What’s Religion Got to Do With It?

By Lloyd Graff

Chelsea Clinton married Marc Mezvinsky Saturday night. Why should I care?

I care because Chelsea is American royalty. She just married a Jew, and not a plain clothes Jew or a hidden heritage Jew like John Kerry, but a practicing one. For better or worse, I grew up seeing everything through a Semitic lens.

Bernie Madoff was a colossal thief, but worst of all, he was a Jewish thief. I cared that Scott Feldman won 17 games for the Texas Rangers last season because he was Jewish. I voted for Al Gore in 2004 because Jewish Joe Lieberman was the vice presidential candidate.

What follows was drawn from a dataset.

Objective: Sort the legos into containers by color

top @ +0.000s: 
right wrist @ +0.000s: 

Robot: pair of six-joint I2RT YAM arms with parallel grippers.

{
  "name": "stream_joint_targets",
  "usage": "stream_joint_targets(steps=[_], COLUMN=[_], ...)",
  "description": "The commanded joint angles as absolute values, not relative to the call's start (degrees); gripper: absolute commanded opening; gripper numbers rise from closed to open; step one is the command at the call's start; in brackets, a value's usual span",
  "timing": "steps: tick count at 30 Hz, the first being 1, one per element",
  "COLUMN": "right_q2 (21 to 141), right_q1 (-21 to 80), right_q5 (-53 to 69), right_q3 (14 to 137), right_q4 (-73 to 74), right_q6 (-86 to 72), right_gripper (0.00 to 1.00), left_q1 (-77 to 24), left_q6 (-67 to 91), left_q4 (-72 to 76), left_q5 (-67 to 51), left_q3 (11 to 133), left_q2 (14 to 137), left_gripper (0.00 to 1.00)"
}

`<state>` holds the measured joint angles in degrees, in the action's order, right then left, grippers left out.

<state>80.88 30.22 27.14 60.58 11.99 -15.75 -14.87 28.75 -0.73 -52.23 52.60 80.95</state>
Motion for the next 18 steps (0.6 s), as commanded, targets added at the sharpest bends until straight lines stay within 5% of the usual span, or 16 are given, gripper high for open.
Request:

For my generation of post World War II Jews, life is about proving Hitler did not win in his effort to exterminate us. The phenomenal success of Jews in America during the last 50 years in business, politics, science, the arts, academia etc. and the amazing ascendance of Israel despite being surrounded by militant enemies affords me great pride.

When Elena Kagan is confirmed for the Supreme Court she will be the third Jew on the Court. To most of America, she’s another New York liberal woman, if they care at all, but to me she is an MOT—a Member Of the Tribe, which makes her important. I keep score and I always will.

My acute sense of Jewish success in the U.S. scares me. I wonder when the next wave of jealousy and resentment will pop up like a mushroom. Personally, I am ashamed of my Jewish brethren at Goldman Sachs, whose cynicism and greed helped bring on the economic collapse of 2008. I am surprised that the resentment against Wall Street has not morphed into overt anti-Semitism and that the Tea Party movement has stayed away from “blaming the Jews,” which was common during the Great Depression.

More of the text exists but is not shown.